------ Provided material

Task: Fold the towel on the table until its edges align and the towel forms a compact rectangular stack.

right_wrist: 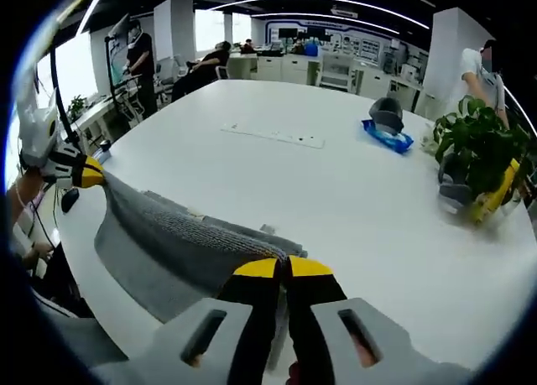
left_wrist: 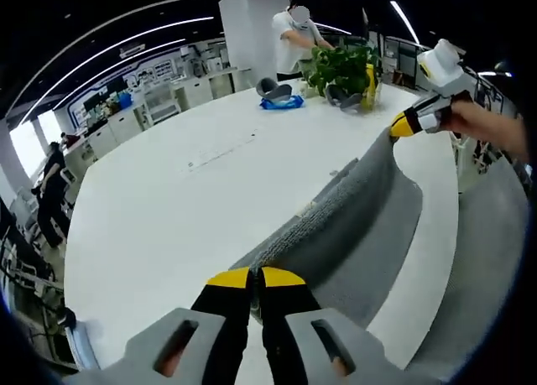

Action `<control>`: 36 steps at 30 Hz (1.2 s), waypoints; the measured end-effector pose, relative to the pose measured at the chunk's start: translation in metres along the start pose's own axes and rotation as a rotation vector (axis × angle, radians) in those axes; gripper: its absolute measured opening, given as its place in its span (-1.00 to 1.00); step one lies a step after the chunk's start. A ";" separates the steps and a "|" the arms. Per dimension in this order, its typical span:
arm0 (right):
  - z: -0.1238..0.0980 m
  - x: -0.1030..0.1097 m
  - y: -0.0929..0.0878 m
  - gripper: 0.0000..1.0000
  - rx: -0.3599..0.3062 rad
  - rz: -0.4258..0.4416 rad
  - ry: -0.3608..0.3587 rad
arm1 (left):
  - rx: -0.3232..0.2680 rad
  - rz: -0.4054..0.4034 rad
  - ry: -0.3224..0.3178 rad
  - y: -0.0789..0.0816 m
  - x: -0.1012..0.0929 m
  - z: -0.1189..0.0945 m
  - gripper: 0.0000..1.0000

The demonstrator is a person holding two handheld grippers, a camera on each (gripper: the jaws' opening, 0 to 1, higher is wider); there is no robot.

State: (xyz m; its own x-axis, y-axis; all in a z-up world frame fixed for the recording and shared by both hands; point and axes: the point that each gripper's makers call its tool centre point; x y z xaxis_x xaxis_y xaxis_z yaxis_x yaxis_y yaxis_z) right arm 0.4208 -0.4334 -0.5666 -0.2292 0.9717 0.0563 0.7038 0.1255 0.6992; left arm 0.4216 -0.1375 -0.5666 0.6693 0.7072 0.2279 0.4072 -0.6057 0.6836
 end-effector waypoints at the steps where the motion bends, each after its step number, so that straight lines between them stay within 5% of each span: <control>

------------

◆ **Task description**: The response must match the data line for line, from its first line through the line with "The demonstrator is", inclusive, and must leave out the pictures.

◆ **Solved problem**:
Task: Fold the towel on the table until its edges align and the towel forms a compact rectangular stack.

right_wrist: 
left_wrist: 

Action `<control>`: 36 steps at 30 Hz (1.2 s), waypoints; the measured end-effector pose, relative to the pose measured at the chunk's start: translation in metres along the start pose's own axes and rotation as a rotation vector (axis × angle, radians) in those axes; gripper: its absolute measured opening, given as its place in its span (-1.00 to 1.00); step one lies a step after the chunk's start. A ";" separates the steps and a "|" the arms. Per dimension in this order, its typical span:
arm0 (right):
  - z: -0.1238..0.0980 m
  - x: -0.1030..0.1097 m
  - y: -0.0929..0.0878 m
  - gripper: 0.0000..1.0000
  - rx: -0.3599..0.3062 rad
  - rz: -0.4258..0.4416 rad
  - ry: -0.3608..0.3587 rad
arm1 (left):
  - rx: -0.3232..0.2680 rad
  - rz: -0.4054..0.4034 rad
  - ry: -0.3224..0.3178 rad
  - y: -0.0789..0.0816 m
  - x: -0.1012..0.0929 m
  - z: -0.1189..0.0945 m
  - gripper: 0.0000..1.0000

The demonstrator is a person holding two handheld grippers, a camera on each (gripper: the jaws' opening, 0 to 1, higher is wider); there is no robot.

The output requires no additions.